Member of the Ghana Parliament for Ga
- In office 1969–1972
- President: Edward Akufo-Addo

Personal details
- Born: 26 December 1935 (age 90)
- Education: Dulwich College; Keble College; Middle Temple
- Occupation: Lawyer and politician

= Alex Hutton-Mills =

Ghanaian politician

Alex Hutton-Mills is a Ghanaian politician and was a member of the first parliament of the second Republic of Ghana. He represented the Ga constituency under the membership of the United Nationalist Party (UNP).

== Early life and education ==
Alex Hutton-Mills was born on 26 December 1935. He attended Dulwich College, Keble College, Oxford, and the Middle Temple where he obtained a Bachelor of Laws in Law. He later worked as a lawyer before going into Parliament.

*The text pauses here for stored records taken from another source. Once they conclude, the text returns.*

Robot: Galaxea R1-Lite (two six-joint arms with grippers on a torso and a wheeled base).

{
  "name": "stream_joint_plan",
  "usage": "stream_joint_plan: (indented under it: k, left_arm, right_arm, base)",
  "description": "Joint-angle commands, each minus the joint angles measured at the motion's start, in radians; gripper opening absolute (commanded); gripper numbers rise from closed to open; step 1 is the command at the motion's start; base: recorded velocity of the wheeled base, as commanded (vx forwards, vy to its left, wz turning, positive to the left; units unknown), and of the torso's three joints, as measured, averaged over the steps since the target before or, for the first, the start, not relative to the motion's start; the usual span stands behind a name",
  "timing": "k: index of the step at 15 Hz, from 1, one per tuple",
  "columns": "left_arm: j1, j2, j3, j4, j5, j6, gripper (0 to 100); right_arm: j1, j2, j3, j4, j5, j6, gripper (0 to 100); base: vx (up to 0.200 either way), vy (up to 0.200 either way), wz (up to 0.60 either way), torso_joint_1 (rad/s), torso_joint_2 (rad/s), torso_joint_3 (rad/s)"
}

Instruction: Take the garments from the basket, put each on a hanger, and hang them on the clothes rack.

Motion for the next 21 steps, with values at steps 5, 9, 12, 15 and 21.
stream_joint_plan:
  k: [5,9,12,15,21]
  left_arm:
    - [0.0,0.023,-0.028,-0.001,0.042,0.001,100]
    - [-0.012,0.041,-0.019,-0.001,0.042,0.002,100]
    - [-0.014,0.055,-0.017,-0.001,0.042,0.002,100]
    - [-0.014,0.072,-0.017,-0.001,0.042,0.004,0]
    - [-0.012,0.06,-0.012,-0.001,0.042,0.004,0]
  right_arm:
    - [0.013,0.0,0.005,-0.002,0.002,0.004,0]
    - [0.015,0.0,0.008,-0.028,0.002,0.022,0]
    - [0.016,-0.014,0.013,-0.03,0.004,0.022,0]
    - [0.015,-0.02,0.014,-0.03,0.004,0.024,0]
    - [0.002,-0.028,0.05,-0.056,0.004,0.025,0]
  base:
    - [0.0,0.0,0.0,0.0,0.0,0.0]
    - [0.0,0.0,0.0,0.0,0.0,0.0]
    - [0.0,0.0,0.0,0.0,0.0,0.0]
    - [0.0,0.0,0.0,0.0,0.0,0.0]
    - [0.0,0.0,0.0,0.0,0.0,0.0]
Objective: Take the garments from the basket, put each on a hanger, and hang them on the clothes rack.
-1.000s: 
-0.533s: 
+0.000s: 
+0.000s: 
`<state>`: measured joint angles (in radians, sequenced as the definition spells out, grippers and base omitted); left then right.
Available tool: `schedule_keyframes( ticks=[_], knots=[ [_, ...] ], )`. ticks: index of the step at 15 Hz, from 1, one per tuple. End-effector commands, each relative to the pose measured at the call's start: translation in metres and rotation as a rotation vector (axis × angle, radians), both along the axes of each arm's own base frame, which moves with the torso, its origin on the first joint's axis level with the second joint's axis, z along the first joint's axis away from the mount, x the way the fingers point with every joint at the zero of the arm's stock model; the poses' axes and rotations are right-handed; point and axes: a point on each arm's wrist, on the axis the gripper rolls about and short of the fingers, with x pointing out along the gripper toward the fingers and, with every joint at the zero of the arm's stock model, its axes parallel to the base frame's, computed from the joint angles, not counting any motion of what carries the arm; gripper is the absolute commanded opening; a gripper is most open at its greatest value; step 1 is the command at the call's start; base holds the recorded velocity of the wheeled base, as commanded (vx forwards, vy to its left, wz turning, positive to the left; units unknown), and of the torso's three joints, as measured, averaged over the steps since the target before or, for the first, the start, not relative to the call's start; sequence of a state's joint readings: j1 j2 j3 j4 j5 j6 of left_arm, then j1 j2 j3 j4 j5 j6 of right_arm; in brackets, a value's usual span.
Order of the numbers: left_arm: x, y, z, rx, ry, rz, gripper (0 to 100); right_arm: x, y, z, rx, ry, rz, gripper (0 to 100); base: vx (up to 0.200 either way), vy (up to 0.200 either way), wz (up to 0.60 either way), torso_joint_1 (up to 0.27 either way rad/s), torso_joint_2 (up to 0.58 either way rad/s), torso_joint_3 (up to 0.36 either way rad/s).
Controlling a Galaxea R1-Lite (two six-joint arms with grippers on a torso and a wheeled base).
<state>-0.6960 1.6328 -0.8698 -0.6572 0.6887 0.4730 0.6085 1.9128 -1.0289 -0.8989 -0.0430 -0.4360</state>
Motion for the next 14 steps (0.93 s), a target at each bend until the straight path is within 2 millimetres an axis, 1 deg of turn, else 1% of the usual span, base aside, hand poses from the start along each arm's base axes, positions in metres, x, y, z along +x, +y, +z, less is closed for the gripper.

He was the managing director of the Tema food complex corporation.

== Personal life ==
He is a Christian.

== Politics ==
Hutton-Mills began his political career in 1969 when he became the parliamentary candidate for the United Nationalist Party (UNP) to represent his constituency in the Greater Accra Region of Ghana prior to the commencement of the 1969 Ghanaian parliamentary election.

He was sworn into the Parliament of the Second Republic of Ghana on 1 October 1969, after being pronounced winner of the 1969 Ghanaian election held on 26 August 1969.
His tenure ended on 13 January 1972.